[PROVIDED DATA — start]

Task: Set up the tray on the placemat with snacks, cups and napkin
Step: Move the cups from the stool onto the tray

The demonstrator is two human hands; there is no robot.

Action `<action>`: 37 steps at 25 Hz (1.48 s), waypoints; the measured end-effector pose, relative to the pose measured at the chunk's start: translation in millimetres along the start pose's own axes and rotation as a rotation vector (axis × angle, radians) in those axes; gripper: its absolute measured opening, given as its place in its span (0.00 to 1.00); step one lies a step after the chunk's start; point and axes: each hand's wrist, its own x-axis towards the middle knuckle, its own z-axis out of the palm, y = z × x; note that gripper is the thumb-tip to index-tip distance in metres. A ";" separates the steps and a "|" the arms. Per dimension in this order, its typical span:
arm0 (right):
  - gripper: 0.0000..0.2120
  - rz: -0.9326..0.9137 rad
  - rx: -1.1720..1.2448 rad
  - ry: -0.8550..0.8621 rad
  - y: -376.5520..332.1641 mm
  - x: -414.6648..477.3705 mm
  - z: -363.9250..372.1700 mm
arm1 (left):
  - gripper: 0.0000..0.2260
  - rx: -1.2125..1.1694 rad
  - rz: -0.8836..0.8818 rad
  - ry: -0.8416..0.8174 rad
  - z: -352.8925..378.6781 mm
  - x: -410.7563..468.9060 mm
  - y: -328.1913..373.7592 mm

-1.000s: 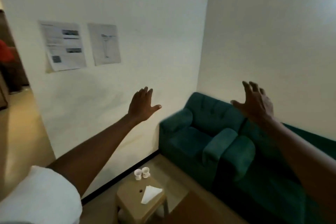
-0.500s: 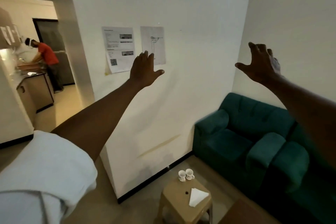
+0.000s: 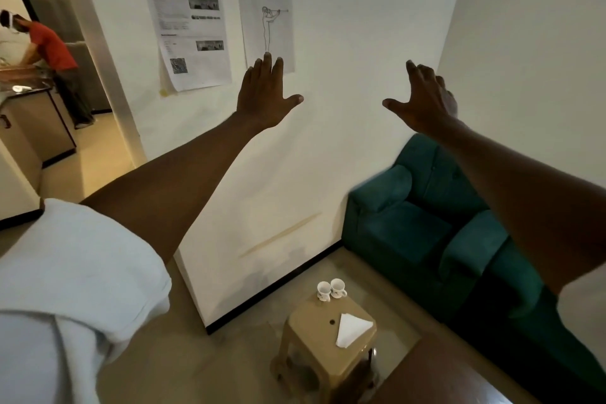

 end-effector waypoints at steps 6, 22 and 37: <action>0.46 0.066 0.003 -0.155 55.0 45.0 130.5 | 0.42 -0.055 -0.055 -0.152 164.8 45.3 4.8; 0.50 0.044 0.010 -1.004 153.9 -227.0 685.2 | 0.41 -0.246 -0.239 -0.978 700.7 -277.0 -8.2; 0.37 -0.065 -0.039 -0.977 155.0 -290.2 752.1 | 0.34 -0.215 -0.294 -0.908 763.8 -326.0 14.9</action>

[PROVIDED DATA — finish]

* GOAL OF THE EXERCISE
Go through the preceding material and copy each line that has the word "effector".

* ANSWER FOR THE TASK
Action `<action>`: 37 steps at 25 Hz (1.48 s), waypoints; the measured end-effector pose, relative to the pose measured at the chunk's start: translation in millimetres along the start pose's own axes and rotation as a rotation vector (axis × angle, radians) in those axes; gripper: its absolute measured opening, given as its place in its span (0.00 to 1.00); step one lies a step after the chunk's start; point and axes: each hand's wrist, its own x-axis towards the middle knuckle, its own z-axis out of the palm, y = z × x; note that gripper is the thumb-tip to index-tip distance in metres. A ";" separates the steps and a "|" the arms. Per dimension in this order, its typical span:
 end-effector waypoints at steps 6, 22 and 37: <action>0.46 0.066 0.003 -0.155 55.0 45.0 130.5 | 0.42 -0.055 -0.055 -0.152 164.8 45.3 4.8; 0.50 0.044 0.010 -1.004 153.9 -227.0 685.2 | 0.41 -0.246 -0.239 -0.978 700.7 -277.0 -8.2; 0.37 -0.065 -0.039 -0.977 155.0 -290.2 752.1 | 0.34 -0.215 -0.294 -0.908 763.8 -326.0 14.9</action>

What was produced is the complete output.